# Exercise data
◇ ◇ ◇
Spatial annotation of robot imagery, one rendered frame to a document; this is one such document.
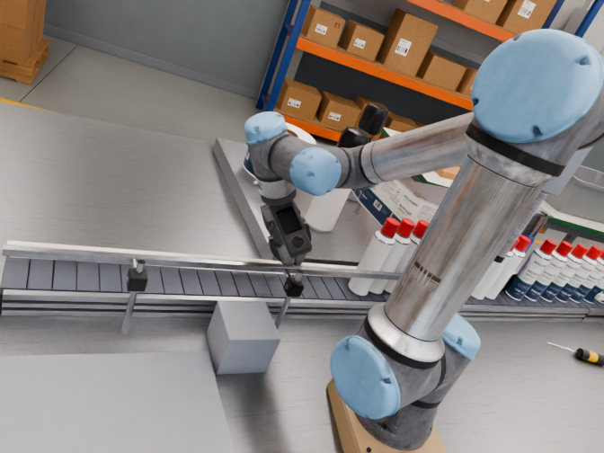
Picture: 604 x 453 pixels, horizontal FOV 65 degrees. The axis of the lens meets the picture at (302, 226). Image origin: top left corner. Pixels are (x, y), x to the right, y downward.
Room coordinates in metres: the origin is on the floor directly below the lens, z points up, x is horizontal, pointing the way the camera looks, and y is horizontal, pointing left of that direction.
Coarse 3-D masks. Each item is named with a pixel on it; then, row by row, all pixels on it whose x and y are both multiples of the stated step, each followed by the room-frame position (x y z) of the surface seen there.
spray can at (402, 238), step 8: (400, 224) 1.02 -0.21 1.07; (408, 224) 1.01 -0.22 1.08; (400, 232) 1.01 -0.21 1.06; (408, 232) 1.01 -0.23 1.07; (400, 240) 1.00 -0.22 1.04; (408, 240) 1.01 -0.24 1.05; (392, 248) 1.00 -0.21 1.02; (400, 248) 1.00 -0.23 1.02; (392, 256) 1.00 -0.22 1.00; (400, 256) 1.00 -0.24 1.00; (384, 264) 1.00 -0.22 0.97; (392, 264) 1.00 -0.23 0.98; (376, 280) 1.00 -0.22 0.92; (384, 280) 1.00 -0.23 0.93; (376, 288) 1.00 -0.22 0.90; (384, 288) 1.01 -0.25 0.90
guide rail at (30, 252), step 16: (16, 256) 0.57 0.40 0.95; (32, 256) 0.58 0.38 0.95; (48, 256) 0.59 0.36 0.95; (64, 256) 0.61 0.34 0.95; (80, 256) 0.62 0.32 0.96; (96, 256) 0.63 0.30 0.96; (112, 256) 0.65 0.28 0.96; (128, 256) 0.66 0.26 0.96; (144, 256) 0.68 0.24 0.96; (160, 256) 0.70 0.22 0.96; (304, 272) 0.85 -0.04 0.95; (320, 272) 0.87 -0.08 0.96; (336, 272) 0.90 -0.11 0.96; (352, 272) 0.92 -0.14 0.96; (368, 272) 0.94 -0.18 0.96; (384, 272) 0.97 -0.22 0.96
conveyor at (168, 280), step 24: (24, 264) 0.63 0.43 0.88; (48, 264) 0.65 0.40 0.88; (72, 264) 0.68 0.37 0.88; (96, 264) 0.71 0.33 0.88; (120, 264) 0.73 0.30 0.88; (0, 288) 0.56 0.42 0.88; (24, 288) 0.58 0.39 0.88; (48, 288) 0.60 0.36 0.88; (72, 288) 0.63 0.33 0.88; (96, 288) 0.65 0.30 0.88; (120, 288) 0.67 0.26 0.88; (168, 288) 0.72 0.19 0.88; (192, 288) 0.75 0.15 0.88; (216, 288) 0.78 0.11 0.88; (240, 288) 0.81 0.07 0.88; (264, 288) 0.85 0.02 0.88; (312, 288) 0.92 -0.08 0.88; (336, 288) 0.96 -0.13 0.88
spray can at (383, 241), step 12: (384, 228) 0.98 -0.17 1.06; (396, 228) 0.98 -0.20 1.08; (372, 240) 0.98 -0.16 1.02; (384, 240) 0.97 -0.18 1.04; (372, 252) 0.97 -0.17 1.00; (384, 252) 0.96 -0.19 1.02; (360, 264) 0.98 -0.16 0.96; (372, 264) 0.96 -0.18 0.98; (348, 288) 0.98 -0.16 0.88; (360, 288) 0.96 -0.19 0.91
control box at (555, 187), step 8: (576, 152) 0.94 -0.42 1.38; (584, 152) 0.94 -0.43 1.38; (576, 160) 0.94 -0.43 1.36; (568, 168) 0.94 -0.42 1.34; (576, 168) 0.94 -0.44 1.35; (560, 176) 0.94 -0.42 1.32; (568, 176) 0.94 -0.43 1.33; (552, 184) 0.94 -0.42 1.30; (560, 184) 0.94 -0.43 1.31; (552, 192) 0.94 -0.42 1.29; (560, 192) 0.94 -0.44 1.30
◇ ◇ ◇
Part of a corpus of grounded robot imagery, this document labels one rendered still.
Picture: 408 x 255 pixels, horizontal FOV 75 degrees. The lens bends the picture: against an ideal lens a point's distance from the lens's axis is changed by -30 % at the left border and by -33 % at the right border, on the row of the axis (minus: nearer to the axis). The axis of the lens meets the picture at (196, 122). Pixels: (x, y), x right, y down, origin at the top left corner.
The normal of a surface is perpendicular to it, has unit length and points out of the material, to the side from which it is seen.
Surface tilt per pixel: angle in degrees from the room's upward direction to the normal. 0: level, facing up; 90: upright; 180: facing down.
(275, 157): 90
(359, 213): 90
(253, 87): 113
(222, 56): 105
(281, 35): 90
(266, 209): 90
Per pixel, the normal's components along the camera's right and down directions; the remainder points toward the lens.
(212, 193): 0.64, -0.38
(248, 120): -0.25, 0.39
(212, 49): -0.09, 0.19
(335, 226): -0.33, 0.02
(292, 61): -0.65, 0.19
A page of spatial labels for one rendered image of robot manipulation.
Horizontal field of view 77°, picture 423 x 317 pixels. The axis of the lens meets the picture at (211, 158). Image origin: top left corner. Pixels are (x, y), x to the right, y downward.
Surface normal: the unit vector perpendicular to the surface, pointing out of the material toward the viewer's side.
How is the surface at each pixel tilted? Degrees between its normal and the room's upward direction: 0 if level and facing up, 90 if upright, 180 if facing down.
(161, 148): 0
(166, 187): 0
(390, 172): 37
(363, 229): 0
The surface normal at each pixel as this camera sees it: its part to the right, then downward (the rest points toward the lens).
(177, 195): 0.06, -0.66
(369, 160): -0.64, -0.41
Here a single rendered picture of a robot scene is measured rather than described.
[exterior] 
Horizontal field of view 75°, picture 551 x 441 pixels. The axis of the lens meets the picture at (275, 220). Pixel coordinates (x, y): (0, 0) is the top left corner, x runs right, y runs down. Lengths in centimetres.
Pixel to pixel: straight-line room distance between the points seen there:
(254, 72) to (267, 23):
◇ ◇ ◇
Take the entries above and return only the lines from the one with "guide rail at" to the one with "spray can at (383, 241), step", both included, unchanged.

# Exercise answer
guide rail at (30, 252), step 16: (16, 256) 0.57 0.40 0.95; (32, 256) 0.58 0.38 0.95; (48, 256) 0.59 0.36 0.95; (64, 256) 0.61 0.34 0.95; (80, 256) 0.62 0.32 0.96; (96, 256) 0.63 0.30 0.96; (112, 256) 0.65 0.28 0.96; (128, 256) 0.66 0.26 0.96; (144, 256) 0.68 0.24 0.96; (160, 256) 0.70 0.22 0.96; (304, 272) 0.85 -0.04 0.95; (320, 272) 0.87 -0.08 0.96; (336, 272) 0.90 -0.11 0.96; (352, 272) 0.92 -0.14 0.96; (368, 272) 0.94 -0.18 0.96; (384, 272) 0.97 -0.22 0.96
conveyor at (168, 280), step 24: (24, 264) 0.63 0.43 0.88; (48, 264) 0.65 0.40 0.88; (72, 264) 0.68 0.37 0.88; (96, 264) 0.71 0.33 0.88; (120, 264) 0.73 0.30 0.88; (0, 288) 0.56 0.42 0.88; (24, 288) 0.58 0.39 0.88; (48, 288) 0.60 0.36 0.88; (72, 288) 0.63 0.33 0.88; (96, 288) 0.65 0.30 0.88; (120, 288) 0.67 0.26 0.88; (168, 288) 0.72 0.19 0.88; (192, 288) 0.75 0.15 0.88; (216, 288) 0.78 0.11 0.88; (240, 288) 0.81 0.07 0.88; (264, 288) 0.85 0.02 0.88; (312, 288) 0.92 -0.08 0.88; (336, 288) 0.96 -0.13 0.88
spray can at (383, 241), step 12: (384, 228) 0.98 -0.17 1.06; (396, 228) 0.98 -0.20 1.08; (372, 240) 0.98 -0.16 1.02; (384, 240) 0.97 -0.18 1.04; (372, 252) 0.97 -0.17 1.00; (384, 252) 0.96 -0.19 1.02; (360, 264) 0.98 -0.16 0.96; (372, 264) 0.96 -0.18 0.98; (348, 288) 0.98 -0.16 0.88; (360, 288) 0.96 -0.19 0.91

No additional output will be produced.